About the time when he was occupied in laying the foundations of this useful institution, he had an opportunity of conferring what he considered another important obligation on the literary world, by contributing to rescue from oblivion the poems of Ossian. It was by the joint solicitation of Dr Blair and Mr John Home that Mr Macpherson was induced to publish his Fragments of Ancient Poetry; and their patronage was of essential service in procuring the subscription which enabled him to undertake his tour through the Highlands, for collecting the materials out of which he afterwards arranged "Fingal," and the other productions which bear the name of Ossian. Soon after their publication Blair gave an estimate of their merits in a "Dissertation," which was prodigiously overrated at the time when it first appeared, and has since, by a natural enough re-action in public opinion, been treated with unmerited neglect. It was printed in 1763; and being regarded as a masterpiece of critical acuteness, as well as of elegant composition, it spread the reputation of its author throughout all Europe, and, for a time, silenced the sceptical doubts which had been raised as to the honesty of Macpherson and the genuineness of Ossian.

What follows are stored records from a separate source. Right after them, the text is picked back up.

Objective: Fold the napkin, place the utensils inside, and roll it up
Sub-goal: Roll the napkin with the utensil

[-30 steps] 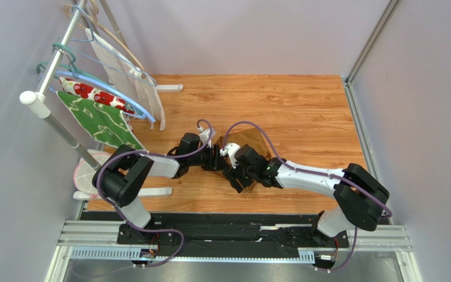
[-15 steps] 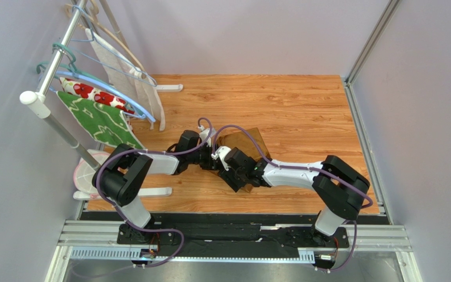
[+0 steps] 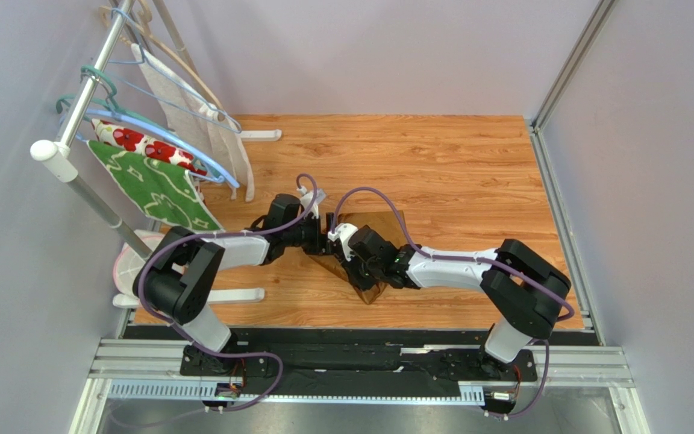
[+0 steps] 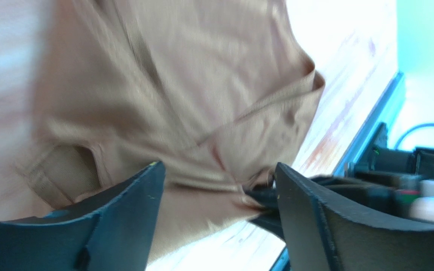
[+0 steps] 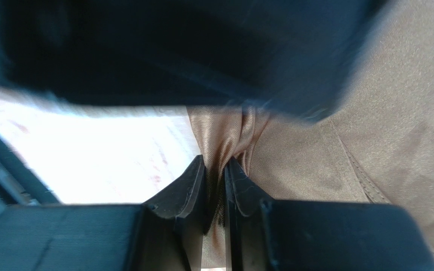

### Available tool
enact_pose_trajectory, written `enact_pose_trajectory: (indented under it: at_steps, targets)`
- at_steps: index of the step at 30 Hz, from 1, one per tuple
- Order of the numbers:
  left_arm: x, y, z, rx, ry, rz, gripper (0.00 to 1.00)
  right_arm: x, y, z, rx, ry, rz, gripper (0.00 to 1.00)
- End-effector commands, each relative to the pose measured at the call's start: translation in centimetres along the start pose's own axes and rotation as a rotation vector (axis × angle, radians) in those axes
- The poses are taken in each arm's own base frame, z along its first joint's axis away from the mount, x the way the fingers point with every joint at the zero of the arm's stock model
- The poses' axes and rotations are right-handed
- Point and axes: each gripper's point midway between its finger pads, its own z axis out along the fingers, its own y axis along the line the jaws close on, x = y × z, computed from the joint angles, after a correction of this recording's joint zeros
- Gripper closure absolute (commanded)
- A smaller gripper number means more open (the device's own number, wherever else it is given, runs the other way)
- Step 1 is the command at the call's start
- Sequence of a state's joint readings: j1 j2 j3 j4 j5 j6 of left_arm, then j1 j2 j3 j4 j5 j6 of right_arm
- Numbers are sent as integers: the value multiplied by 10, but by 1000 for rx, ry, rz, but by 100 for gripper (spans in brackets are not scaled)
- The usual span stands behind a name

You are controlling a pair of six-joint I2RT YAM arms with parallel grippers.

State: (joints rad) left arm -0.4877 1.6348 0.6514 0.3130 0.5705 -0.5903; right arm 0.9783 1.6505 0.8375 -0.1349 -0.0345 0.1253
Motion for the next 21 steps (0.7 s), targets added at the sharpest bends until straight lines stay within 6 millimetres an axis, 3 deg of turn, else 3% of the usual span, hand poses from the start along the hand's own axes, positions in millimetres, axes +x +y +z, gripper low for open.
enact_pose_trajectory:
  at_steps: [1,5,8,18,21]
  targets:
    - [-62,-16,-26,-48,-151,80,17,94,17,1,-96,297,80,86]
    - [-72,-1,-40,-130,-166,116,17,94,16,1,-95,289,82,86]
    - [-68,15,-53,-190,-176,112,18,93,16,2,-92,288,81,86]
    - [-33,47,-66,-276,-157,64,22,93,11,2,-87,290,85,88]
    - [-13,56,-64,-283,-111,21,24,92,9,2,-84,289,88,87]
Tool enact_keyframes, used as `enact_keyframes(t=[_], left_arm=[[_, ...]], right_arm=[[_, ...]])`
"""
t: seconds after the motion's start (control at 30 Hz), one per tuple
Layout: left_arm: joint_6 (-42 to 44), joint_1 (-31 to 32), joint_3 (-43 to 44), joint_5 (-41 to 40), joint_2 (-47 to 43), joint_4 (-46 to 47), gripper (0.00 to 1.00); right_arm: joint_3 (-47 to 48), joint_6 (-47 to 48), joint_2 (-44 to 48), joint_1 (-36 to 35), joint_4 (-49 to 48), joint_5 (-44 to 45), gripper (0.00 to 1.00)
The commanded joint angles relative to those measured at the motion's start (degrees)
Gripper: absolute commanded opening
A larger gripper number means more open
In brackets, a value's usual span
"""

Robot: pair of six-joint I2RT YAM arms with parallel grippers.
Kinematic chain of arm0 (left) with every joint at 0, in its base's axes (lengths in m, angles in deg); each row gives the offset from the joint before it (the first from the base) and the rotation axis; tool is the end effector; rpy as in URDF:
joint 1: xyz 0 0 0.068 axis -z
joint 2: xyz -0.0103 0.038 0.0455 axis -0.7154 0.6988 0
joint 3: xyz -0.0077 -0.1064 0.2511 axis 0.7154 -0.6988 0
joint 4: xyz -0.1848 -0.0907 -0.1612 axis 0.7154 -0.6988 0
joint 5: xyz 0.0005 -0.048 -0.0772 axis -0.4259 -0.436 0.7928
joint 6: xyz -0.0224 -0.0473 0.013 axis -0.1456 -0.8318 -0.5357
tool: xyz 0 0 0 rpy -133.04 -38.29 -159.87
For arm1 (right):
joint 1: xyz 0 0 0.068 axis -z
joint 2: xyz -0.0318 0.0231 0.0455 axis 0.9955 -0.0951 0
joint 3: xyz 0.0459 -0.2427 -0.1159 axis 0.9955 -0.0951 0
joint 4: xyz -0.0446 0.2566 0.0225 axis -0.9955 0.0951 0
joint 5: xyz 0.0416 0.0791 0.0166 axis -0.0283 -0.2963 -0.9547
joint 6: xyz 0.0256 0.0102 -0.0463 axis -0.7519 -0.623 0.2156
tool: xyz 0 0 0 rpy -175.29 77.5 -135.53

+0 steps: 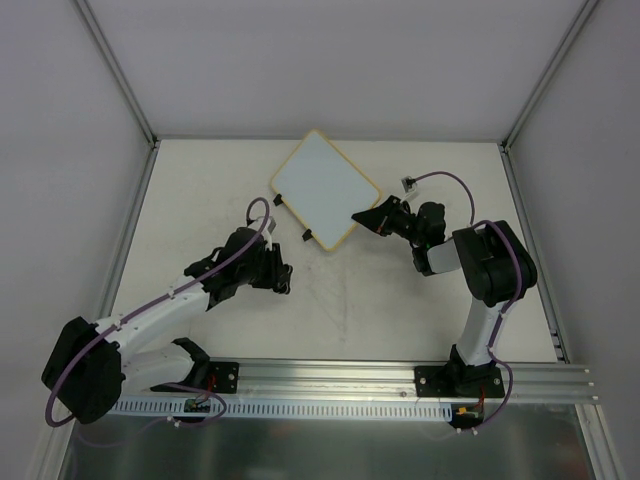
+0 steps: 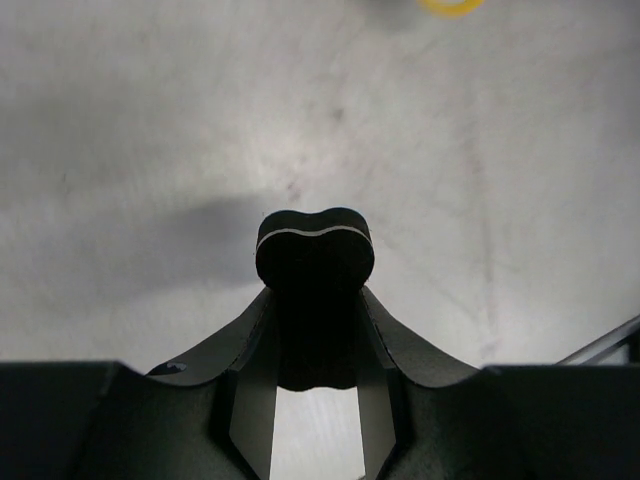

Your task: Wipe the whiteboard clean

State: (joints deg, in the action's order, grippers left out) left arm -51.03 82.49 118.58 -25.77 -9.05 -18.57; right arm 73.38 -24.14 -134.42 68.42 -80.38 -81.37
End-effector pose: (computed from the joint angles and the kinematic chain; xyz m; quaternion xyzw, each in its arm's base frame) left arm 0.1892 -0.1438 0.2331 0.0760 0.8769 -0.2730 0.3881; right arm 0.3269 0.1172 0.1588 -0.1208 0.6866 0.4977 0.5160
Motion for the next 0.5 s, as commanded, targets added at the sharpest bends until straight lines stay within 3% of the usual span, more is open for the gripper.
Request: enact_keyframes(t=[0.0, 0.37, 0.47], left_arm=[[-5.36, -1.92, -4.66, -1.40, -1.19, -6.90, 0.05], [-3.26, -5.18, -5.02, -4.21, 5.04, -5.41, 0.03], [-2.29, -5.62, -4.06, -3.60, 8.82, -4.80, 0.13]], right_arm=[[2.61, -1.96, 1.15, -1.02, -11.79, -3.59, 0.00], [2.61, -2.13, 1.59, -1.02, -11.97, -3.68, 0.00], [2.52, -2.04, 1.68, -1.11, -11.97, -3.68, 0.00]])
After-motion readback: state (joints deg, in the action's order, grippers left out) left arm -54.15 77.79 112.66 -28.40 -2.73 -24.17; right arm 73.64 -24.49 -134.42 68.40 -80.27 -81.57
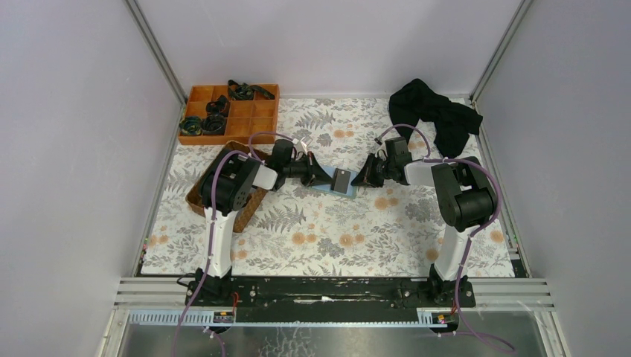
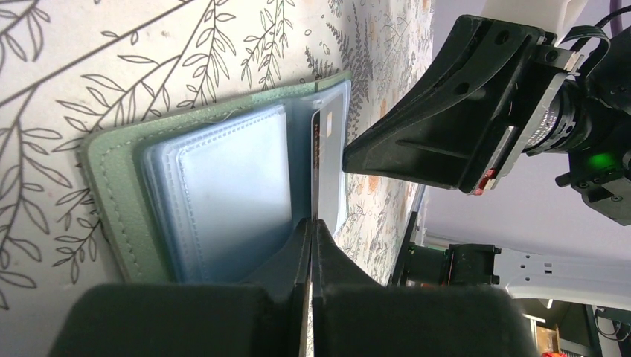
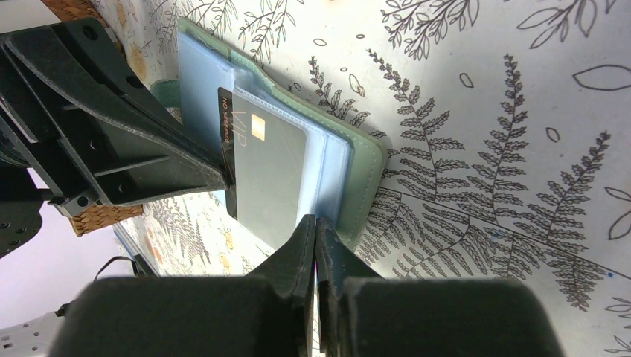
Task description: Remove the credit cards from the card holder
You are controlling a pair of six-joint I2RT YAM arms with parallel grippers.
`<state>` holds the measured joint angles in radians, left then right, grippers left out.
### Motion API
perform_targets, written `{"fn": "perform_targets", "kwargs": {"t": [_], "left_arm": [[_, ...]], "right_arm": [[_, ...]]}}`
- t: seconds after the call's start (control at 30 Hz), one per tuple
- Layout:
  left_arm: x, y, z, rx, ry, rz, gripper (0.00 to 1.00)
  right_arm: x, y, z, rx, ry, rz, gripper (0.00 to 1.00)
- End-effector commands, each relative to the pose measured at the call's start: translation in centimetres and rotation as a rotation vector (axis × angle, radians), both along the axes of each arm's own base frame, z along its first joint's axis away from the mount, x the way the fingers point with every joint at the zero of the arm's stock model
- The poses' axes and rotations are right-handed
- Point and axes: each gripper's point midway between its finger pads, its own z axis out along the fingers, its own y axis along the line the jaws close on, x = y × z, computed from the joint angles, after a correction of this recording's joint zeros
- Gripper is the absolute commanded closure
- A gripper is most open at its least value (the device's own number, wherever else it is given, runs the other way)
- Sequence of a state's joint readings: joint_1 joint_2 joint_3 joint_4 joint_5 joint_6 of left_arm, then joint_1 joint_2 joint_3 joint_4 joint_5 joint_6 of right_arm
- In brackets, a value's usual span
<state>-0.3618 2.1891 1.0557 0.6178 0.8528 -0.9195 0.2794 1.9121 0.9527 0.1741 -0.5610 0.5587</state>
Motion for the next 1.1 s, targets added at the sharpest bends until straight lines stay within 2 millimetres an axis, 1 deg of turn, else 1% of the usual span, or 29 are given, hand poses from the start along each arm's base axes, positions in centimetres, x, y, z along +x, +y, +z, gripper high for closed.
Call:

It was in 1777 that Blair published the first volume of those sermons which had so long furnished instruction and delight to his own congregation; and this volume having been well received, three other volumes followed at different intervals. These sermons experienced an unusual degree of success, and were circulated rapidly and widely; they were soon translated into almost all the languages of Europe; and His Majesty George III. was graciously pleased, July 1780, to confer a pension of £200 a-year upon their author.

The sermons contained in the fifth volume were composed at very different periods; but they were in many parts recomposed during the course of the summer 1800, after the writer had completed his eighty-second year. They were delivered to the publishers about six weeks before his death, in the form and order in which they now appear.

The reputation which Dr Blair acquired in the discharge of his public duties was well sustained by the great respectability of his private character. Deriving from family associations a strong sense of clerical decorum, feeling in his heart deep impressions of religious and moral obligation, he was eminently distinguished through life by the prudence, purity, and dignified propriety of his conduct.

In 1748, he married his cousin Catherine Bannatyne, daughter of the Rev. James Bannatyne, one of the ministers of Edinburgh; and by her he had a son who died in infancy, and a daughter who lived to her twenty-first year.

Though liable to occasional attacks from some of the sharpest and most painful diseases that afflict the human frame, he enjoyed a general state of good health; and, through habitual cheerfulness, temperance, and care, survived the usual term of human life. After a brief illness, and retaining to the last moment the full possession of his mental faculties, he expired on the 27th of December 1800, with the composure and hope which became a Christian pastor.